* TASK REQUIREMENTS *
Check every line of the data and copy the ones where "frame" appears.

Start of DATA SEGMENT

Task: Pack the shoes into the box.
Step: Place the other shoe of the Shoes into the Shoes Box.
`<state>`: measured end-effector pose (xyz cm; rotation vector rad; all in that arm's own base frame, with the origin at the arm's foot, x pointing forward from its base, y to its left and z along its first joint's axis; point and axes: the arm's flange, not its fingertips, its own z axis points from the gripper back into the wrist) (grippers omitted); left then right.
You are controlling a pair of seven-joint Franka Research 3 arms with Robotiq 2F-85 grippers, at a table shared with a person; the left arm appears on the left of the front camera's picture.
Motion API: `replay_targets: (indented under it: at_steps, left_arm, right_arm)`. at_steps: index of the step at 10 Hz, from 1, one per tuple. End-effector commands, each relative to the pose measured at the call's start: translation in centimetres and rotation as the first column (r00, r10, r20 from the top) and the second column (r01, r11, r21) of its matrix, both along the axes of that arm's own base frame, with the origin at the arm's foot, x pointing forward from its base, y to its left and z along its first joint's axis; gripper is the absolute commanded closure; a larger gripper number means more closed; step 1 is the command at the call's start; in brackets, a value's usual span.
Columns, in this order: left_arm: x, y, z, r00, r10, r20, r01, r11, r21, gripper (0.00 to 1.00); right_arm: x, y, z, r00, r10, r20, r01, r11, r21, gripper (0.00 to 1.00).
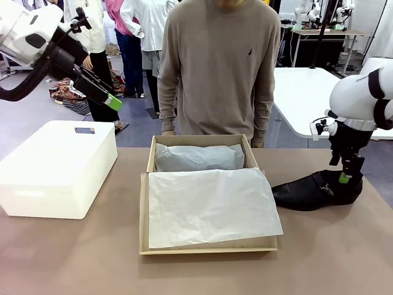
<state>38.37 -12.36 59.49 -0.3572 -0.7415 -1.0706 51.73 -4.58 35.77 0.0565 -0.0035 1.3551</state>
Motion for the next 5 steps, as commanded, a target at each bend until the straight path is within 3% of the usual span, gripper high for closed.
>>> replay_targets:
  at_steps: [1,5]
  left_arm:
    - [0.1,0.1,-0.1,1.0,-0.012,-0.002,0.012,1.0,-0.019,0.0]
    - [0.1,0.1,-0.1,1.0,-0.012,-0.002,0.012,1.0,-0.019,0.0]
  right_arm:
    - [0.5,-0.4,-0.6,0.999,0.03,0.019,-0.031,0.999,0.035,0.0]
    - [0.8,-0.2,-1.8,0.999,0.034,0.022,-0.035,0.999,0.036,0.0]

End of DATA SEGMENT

* ANSWER FOR THE TASK *
`<state>`: measured end-effector pose (xyz cm; rotation vector rad; all in that arm's own base frame, with the origin at the arm's foot, x pointing forward from its base, y to its left and z along its first joint's axis; point and axes: the arm's flange, not its fingertips, its own z axis points from the gripper back into the wrist) (grippers omitted); left then right.
Motion API: `replay_targets: (indented under it: at_steps, left_arm, right_arm)`. at_steps: index of the step at 10 Hz, from 1, one per tuple. End-effector commands, each relative to the pose measured at the call's start: translation in centimetres and rotation as the first column (r00, r10, r20 from the top) and the second column (r01, r11, r21) of its matrix, both along the axes of that arm's own base frame, with the origin at the arm's foot, x pointing forward from its base, y to its left and z along its first joint's axis; gripper is the absolute commanded closure; a larger gripper number means more closed; step 1 is the command at the call's start; in brackets, a value's usual span.

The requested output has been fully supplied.